There have been a number of high profile reunions over the past few years, many have been highly anticipated, others, er not so. I have had the pleasure of seeing a few of these events and although many will be cynical, I have to say I have been pleasantly surprised.
The recent reunions that spring to mind that I have witnessed include The Police, Blur, P.I.L. and the Specials and I have to say these were some of the best live concerts I have witnessed.
So how did Big Audio Dynamite fair?
For me this was not a homecoming gig for which I had been waiting for years, they were a band I quite liked back in the 1980’s and were an incredibly progressive band of the times. Pushing the boundaries of music, using many influences from Hip Hop, rock, funk, country, reggae and pop. When we have got used to the re-hashing of old musical styles and the safety of much of the music around, this band showed how you could push the boundaries and experiment in a populist setting.
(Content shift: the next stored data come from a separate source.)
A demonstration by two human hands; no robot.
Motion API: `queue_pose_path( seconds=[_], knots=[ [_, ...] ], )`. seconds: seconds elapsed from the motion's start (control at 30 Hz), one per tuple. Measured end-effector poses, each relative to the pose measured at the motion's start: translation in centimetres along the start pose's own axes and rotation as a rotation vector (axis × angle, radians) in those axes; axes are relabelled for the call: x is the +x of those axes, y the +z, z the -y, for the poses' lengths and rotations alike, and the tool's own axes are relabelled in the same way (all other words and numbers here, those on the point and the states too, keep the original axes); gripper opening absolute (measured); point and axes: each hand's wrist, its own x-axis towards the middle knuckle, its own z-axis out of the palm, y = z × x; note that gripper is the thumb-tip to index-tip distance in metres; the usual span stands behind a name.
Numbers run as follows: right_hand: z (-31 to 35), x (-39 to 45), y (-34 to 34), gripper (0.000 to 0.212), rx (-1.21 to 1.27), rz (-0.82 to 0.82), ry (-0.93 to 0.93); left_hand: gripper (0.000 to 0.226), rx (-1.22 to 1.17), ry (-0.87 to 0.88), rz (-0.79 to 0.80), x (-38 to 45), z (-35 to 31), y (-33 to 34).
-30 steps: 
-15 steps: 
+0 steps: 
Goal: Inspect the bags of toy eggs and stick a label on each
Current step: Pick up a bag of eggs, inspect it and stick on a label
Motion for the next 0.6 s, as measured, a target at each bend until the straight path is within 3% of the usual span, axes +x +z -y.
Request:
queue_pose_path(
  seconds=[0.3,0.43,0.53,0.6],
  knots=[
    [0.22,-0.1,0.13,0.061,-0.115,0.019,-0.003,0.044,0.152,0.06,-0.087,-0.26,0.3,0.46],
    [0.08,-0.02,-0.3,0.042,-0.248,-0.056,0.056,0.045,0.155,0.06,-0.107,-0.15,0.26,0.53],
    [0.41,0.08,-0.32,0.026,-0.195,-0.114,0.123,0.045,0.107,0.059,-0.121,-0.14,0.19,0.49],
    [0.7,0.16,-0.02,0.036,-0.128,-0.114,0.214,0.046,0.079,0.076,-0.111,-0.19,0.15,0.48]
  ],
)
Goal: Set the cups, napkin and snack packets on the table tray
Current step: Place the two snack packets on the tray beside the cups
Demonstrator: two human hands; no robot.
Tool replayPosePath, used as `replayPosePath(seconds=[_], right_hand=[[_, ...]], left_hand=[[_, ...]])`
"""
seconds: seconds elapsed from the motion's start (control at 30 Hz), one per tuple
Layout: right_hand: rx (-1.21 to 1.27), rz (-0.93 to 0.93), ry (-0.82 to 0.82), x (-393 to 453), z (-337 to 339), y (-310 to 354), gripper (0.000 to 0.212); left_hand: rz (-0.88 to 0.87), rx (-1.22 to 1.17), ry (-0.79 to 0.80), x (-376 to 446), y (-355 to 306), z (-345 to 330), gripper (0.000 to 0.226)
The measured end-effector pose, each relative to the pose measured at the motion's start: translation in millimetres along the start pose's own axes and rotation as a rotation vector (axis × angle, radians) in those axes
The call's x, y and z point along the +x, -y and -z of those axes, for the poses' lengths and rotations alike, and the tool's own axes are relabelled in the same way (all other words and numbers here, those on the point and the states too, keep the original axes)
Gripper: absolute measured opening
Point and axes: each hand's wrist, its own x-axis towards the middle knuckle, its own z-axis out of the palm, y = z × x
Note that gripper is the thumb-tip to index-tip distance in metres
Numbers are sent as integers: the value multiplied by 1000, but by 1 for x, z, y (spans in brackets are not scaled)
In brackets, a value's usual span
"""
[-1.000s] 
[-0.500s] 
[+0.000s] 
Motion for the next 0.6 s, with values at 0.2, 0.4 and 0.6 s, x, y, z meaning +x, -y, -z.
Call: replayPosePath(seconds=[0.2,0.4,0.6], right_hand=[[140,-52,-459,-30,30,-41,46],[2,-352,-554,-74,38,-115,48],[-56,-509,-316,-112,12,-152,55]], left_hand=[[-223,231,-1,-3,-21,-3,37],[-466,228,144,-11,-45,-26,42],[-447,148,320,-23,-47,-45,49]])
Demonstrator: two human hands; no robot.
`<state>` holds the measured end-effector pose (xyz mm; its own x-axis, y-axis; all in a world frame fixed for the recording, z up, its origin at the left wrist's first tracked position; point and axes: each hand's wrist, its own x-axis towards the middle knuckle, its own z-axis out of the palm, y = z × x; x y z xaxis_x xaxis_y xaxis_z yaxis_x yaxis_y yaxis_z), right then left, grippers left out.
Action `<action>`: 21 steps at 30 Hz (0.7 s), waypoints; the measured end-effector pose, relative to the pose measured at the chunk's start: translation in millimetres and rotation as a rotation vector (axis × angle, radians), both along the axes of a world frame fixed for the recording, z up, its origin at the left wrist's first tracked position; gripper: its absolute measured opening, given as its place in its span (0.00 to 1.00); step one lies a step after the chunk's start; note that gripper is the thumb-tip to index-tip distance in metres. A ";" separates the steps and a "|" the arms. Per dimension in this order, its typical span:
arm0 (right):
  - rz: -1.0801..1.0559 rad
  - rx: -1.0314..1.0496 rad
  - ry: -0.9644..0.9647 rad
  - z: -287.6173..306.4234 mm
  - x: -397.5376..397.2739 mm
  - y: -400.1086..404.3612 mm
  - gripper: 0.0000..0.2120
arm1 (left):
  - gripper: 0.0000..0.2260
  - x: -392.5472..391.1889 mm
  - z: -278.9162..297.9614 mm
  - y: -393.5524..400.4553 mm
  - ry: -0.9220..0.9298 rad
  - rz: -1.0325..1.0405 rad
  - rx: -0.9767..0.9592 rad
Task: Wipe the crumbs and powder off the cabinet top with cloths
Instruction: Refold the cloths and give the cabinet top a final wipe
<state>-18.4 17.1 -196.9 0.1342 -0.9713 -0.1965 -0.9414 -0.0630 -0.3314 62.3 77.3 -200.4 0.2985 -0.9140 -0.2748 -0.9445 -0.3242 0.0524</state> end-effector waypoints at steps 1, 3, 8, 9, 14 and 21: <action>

So it was with great anticipation that 9pm approached waiting for the band to arrive. The lights dimmed and the spaghetti western music began. Finally, the back door opened and the band arrived – Don Letts, Greg Roberts, Leo ‘E-Zee-Kill’ , Dan Donovan and Mick Jones arrived on stage and began with “Medicine Show”, with the crowd in raptures. A fitting start from the opening track of their first album.
The sound was great and the tightness of the band was clear to see. Mick Jones was on excellent form all night with banter with the crowd and mocking his own elderly statesman figure. He apologised for the cancelled gig back in 1988 in Bristol, and got a cheer when he mentioned that the clash’s last gig he played was in Bristol.
As the night wore on the tunes kept coming and the crowd, was in great spirits all night, singing to every song making Micks life easy at the microphone. This turned into a sing a long as each song came and went.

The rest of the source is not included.